Automating the data refresh keeps audiences and enrichment current without manual exports. Apify feeds the pipeline on a schedule. Below you will find tutorials for automated marketing data flows.

TL;DR
- One
docker-compose.yml: Plausible + Formbricks + Mautic + PostgreSQL 16 + ClickHouse + MariaDB 10.11 + Redis + Caddy
- Measured idle RAM: ~2.3 GB; peak: ~3.5 GB (500 Plausible events/min + 50 active surveys + Mautic sending a 2k campaign)
- Minimum Liquid Web tier: 8 GB Managed VPS (~$30–$40/mo)
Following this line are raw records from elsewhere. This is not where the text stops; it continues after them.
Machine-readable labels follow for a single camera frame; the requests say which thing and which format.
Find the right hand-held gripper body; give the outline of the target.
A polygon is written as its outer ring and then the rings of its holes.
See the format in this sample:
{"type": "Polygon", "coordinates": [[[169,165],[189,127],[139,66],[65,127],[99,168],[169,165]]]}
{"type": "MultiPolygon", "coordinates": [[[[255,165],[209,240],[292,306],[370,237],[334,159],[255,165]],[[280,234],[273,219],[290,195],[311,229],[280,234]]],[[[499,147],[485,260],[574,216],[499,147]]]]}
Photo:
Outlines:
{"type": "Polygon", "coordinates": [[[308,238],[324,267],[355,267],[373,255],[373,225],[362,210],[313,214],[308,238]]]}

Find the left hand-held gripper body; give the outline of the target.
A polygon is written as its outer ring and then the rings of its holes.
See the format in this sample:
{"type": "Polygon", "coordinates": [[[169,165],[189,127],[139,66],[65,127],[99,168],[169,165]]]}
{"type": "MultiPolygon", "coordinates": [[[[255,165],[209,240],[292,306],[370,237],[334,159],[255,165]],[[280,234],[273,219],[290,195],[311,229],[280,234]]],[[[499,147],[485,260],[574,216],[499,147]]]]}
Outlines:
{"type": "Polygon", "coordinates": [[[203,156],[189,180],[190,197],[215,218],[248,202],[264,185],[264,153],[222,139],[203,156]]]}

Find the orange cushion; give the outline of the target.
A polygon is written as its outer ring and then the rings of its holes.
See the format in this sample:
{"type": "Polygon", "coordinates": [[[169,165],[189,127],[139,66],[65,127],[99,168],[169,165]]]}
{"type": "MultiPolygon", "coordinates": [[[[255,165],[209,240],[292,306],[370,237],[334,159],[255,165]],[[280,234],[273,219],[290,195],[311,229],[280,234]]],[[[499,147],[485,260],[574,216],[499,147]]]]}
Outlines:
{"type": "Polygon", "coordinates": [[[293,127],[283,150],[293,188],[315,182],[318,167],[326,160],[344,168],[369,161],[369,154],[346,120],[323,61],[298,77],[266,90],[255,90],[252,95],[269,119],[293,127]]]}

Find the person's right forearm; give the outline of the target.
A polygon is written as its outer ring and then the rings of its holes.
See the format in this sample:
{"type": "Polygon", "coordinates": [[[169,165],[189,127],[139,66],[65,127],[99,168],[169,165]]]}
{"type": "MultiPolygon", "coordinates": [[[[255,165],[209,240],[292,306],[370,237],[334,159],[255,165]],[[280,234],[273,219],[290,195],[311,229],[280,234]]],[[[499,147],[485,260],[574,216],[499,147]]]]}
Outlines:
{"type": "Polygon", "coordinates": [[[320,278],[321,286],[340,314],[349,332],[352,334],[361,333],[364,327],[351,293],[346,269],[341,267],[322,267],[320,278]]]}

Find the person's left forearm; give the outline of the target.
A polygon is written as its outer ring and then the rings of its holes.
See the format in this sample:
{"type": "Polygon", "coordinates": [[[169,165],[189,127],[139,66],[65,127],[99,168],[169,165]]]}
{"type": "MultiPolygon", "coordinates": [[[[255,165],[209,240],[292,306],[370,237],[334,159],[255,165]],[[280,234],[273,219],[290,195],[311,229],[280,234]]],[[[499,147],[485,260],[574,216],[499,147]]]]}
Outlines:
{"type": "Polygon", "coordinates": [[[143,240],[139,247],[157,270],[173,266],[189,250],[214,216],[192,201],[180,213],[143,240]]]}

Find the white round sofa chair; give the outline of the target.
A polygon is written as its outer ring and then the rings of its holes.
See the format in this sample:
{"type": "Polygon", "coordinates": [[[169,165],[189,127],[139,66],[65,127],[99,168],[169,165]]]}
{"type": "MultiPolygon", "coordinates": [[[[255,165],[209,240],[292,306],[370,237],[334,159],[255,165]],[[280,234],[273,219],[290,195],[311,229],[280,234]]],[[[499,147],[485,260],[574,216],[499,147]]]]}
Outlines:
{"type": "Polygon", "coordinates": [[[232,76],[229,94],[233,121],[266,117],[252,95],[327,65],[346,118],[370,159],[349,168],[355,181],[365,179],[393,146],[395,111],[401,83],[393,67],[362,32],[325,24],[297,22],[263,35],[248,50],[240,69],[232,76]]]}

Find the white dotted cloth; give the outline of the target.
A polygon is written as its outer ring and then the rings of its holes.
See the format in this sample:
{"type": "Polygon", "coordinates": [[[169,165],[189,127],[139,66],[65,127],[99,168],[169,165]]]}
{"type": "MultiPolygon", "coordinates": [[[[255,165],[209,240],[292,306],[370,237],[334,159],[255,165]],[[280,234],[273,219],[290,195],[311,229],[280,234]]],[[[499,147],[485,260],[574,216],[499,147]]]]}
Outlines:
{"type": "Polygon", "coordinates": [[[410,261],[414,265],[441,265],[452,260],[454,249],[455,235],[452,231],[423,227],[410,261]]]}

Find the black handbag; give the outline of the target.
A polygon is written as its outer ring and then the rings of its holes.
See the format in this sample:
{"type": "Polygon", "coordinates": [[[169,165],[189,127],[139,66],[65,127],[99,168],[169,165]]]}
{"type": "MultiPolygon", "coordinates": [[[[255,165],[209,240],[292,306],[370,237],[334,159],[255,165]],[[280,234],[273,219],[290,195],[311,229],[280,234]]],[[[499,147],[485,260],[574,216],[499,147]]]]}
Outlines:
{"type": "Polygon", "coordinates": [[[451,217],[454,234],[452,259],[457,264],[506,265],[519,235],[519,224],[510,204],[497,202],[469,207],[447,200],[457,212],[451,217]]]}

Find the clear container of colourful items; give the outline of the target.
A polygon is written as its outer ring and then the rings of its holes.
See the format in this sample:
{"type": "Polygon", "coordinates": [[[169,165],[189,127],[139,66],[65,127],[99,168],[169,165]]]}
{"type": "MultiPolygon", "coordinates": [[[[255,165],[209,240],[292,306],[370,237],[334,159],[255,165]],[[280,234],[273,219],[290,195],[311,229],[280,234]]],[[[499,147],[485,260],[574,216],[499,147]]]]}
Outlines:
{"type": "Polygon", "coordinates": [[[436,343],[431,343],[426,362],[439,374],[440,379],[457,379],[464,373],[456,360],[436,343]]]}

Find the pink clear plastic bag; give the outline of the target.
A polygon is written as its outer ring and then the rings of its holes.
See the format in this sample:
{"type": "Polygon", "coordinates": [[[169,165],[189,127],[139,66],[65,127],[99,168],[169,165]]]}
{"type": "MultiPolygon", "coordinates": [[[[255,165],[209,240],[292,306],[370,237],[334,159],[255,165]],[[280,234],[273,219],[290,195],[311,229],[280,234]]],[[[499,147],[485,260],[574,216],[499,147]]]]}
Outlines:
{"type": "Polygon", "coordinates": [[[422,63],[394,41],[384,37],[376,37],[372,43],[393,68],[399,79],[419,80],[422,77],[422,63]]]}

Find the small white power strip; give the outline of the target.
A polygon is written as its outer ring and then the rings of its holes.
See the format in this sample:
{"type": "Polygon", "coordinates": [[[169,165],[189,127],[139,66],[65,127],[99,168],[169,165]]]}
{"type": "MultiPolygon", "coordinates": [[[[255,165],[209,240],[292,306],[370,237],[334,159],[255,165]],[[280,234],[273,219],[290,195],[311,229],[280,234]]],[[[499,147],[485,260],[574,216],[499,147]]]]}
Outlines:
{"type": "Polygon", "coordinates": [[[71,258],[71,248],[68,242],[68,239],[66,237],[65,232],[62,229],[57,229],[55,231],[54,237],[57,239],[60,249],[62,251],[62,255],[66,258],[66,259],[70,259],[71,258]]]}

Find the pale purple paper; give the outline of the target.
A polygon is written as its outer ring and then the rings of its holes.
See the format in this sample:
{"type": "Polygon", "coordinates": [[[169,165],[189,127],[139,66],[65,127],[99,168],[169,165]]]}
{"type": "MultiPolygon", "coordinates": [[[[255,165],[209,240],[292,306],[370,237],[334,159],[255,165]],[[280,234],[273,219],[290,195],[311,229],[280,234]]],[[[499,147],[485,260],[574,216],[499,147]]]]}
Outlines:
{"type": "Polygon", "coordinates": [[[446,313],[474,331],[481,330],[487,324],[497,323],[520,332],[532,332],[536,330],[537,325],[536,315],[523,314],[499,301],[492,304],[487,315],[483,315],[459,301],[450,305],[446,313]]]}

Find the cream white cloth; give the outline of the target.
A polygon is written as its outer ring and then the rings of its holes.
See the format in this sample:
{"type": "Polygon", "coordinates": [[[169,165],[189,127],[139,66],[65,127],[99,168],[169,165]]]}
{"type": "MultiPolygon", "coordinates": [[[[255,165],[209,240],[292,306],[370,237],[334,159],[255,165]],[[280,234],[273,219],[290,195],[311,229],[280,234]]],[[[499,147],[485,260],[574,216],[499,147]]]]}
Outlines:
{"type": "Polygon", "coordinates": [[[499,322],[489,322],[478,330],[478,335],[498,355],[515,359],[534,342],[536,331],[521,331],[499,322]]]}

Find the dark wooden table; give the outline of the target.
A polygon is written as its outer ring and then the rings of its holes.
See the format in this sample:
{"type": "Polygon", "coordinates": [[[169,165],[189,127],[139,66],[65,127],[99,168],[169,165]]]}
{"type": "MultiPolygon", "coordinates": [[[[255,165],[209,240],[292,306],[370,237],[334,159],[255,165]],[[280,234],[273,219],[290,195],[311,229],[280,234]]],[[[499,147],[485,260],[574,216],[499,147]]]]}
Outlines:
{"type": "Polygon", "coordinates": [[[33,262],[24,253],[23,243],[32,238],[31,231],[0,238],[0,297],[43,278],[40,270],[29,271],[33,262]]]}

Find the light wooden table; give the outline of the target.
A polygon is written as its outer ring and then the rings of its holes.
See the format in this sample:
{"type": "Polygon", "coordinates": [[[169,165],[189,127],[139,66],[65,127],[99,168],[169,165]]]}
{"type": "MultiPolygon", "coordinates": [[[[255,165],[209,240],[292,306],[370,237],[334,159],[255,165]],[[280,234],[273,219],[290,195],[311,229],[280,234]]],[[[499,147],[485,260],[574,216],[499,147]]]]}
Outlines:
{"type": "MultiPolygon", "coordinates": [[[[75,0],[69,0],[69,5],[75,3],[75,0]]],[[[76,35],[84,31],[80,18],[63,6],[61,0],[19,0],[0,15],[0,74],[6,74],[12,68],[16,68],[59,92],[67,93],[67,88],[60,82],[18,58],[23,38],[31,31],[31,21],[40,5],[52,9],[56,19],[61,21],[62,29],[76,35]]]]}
- GA4 (free) + Typeform ($50/mo) + ActiveCampaign ($49/mo) = $99/mo; this stack: ~$30/mo on your own server
Most SaaS teams have three separate tools that should talk to each other but don't: an analytics platform, a user feedback tool, and an email automation platform. The data lives in three silos. You see a traffic spike in GA4, you have NPS responses in Typeform, and you have email segments in ActiveCampaign — but you can't close the loop automatically. This stack connects all three: Plausible fires a goal event when a user reaches a key page, Formbricks uses that signal to trigger an NPS survey, and a Formbricks webhook pushes the response straight into Mautic where a campaign branches on score.